What I have chiefly been considering is his judgement: I am not entirely clear about it. For example, take these words from the letter sent to the Senate by the aged ailing Tiberius: ‘What, Sirs, should I write to you, what indeed should I not write to you at this time? I know that I am daily nearing death; may the gods and goddesses make my end worse if I know what to write.’ I cannot see why he applies them with such certainty to a poignant remorse tormenting Tiberius’ conscience. Leastways when I came across them I saw no such thing.
52

It also seemed to me a bit weak of him when he was obliged to mention that he had once held an honourable magistracy in Rome to go on and explain that he was not referring to it in order to boast about it. That line seemed rather shoddy to me for a soul such as his: not to dare to talk roundly of yourself betrays a defect of thought. A man of straight and elevated mind who judges surely and soundly employs in all circumstances examples taken from himself as well as from others, and frankly cites himself as witness as well as third parties. We should jump over those plebeian rules of etiquette in favour of truth and freedom. [C] I not only dare to talk about myself but to talk of nothing but myself. I am wandering off the point when I write of anything else, cheating my subject of
me
. I do not love myself with such lack of discretion, nor am I so bound and involved in myself, that I am unable to see myself apart and to consider myself separately as I would a neighbour or a tree. The error is the same if you fail to see the limits of your worth or if you report more than you can see. We owe more love to God than to ourselves.
53
We know him less, yet talk about him till we are glutted.

[B] If Tacitus’ writings tell us anything at all about his character, he was a very great man, upright and courageous, whose virtue was not of the superstitious kind but philosophical and magnanimous. You could find
some of his testimony rather rash; for example he maintains that when a soldier’s hands grew stiff with the cold while carrying a pile of wood they adhered to his load, broke away from his arms and stuck there dead.
54
In similar cases my custom is to bow to the authority of such great witnesses. When he says that, by favour of Serapis the god, Vespasian cured a blind woman in Alexandria by anointing her eyes with his saliva and also performed some additional miracle or other, he was following the dutiful example of all good historians who keep a chronicle of important happenings: included among public events are popular rumours and opinions. Their role is to give an account of popular beliefs, not to account for them: which part is played by Theologians and philosophers as directors of consciences. That is why his fellow-historian, great man as he was, most wisely said:
‘Equidem plura transcribo quant credo: nam nec affirmare sustineo, de quibus dubito, nec subducere quae accepi.’

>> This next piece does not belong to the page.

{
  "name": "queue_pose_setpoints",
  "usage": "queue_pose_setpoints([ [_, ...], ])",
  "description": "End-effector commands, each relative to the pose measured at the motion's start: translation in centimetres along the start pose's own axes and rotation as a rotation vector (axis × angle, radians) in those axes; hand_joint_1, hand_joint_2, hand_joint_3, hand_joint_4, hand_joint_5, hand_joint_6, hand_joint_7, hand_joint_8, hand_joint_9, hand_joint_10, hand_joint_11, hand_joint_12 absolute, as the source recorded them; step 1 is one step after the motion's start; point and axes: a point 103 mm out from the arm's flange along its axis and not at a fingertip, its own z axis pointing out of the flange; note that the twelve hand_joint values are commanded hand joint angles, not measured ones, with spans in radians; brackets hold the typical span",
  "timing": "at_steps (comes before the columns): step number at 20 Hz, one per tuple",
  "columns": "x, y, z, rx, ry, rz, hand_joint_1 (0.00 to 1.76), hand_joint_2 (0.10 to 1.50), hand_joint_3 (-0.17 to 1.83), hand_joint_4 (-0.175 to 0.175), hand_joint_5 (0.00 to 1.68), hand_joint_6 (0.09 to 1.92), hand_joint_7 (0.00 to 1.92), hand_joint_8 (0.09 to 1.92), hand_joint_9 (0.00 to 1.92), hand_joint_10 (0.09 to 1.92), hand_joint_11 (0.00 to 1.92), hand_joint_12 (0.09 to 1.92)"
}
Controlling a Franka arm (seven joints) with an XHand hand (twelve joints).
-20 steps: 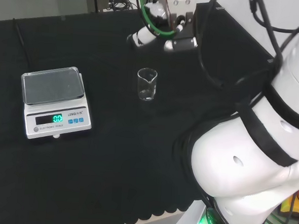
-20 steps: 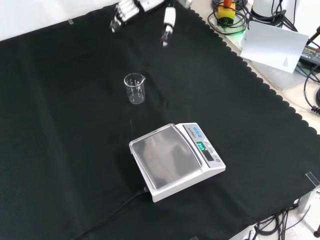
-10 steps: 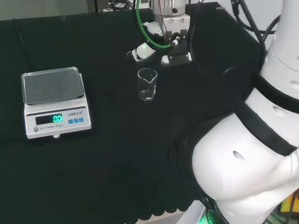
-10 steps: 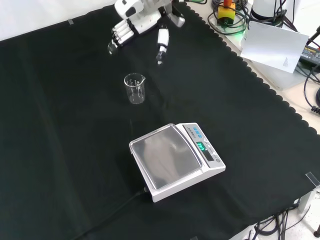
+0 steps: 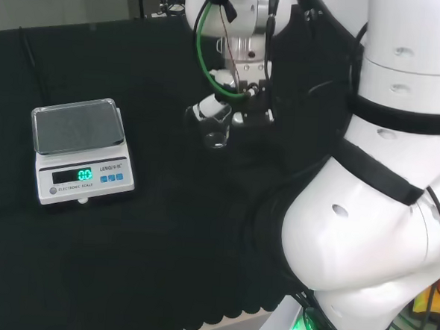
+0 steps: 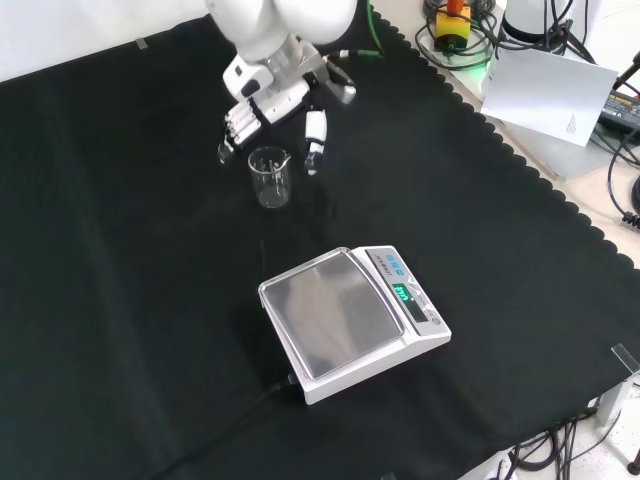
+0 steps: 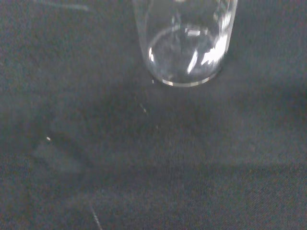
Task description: Pick up the beaker.
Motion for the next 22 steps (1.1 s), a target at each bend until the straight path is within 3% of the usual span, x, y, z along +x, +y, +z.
queue_pose_setpoints([
  [1,-1.6,3.2,1.1,-0.03,0.031,0.02,0.44,0.72,0.15,0.005,0.0,0.09,0.0,0.37,0.03,0.83,0.0,1.23],
  [9,-3.0,3.9,1.5,-0.016,0.024,0.046,0.44,0.72,0.15,0.005,0.0,0.09,0.0,0.37,0.04,0.83,0.0,1.23],
  [14,-2.3,4.2,3.0,0.004,0.019,0.03,0.46,0.73,0.14,0.009,0.0,0.09,0.0,0.42,0.06,0.84,0.0,1.28],
  [18,-2.0,4.3,3.2,0.004,0.017,0.027,0.57,0.75,0.15,0.034,0.11,0.09,0.07,0.65,0.27,0.82,0.06,1.5],
  [22,-2.0,4.3,3.1,-0.022,0.022,0.03,0.76,0.76,0.3,0.041,0.33,0.09,0.31,0.78,0.65,0.71,0.48,1.35],
])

[I do indeed pass on more than I believe. I cannot vouch for the things which I doubt, nor can I omit what I have been told by tradition.] And another says:
‘Haec neque affirmare, neque refellere operae pretium est: famae rerum standum est.’
[These things are neither to be vouched for nor denied: we must cling to tradition.]
55
Tacitus, writing during a period in which belief in portents was on the wane, says that he nevertheless does not wish to fail to provide a foothold for them, and so includes in his
Annals
matters accepted by so many decent people with so great a reverence for antiquity.